- WHAT IS EXPECTED: For the records that follow, give the number of lines containing the word "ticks", with no added text.

____ DATA UNDER STUDY

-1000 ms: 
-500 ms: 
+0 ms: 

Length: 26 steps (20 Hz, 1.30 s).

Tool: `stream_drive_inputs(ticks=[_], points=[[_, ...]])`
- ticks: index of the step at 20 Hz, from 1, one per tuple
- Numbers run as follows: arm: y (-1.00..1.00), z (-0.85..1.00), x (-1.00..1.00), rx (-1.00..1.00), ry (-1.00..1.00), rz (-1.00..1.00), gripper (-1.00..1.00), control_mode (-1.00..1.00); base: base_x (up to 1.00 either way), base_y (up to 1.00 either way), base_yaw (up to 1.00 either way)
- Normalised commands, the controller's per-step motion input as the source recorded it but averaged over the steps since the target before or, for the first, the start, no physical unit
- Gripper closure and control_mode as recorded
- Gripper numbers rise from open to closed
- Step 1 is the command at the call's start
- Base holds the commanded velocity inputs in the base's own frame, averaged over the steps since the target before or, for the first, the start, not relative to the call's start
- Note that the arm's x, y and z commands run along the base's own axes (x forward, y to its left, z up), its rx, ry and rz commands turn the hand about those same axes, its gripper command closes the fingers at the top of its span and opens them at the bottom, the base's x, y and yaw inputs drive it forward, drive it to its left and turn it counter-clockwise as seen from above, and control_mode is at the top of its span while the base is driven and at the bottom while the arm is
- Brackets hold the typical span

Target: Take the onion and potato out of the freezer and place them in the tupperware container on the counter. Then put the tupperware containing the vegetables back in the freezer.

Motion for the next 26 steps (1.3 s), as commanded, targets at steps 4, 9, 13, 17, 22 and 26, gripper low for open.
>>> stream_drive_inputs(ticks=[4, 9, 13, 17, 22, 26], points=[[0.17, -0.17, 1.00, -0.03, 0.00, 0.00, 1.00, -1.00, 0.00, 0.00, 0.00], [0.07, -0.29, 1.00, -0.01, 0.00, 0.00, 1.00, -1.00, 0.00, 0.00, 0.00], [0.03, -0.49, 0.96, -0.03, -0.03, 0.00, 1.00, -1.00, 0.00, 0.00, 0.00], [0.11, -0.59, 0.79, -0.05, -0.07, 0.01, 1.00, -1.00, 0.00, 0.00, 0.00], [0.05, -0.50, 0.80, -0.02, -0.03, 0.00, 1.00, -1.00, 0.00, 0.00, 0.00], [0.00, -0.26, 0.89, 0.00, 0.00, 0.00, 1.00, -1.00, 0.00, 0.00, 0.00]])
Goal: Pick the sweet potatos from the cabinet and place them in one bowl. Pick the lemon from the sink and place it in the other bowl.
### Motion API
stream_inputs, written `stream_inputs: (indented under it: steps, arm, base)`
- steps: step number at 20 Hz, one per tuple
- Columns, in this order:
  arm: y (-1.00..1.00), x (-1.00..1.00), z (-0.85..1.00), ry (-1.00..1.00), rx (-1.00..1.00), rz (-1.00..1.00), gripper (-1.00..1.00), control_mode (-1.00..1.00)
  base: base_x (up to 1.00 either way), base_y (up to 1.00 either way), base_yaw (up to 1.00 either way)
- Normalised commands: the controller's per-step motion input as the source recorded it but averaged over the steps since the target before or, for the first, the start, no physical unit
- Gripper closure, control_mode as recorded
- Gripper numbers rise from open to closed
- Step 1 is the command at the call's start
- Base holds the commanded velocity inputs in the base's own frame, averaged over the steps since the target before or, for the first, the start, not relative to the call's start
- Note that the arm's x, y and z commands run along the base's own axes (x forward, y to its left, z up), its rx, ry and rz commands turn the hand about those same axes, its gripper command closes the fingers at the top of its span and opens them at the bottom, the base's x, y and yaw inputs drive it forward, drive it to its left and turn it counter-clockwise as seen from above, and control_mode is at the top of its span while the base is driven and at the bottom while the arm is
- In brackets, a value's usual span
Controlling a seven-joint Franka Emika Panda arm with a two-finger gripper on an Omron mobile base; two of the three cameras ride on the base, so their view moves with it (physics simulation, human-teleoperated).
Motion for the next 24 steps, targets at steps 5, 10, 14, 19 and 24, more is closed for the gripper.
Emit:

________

- RESULT OF THIS TASK: 3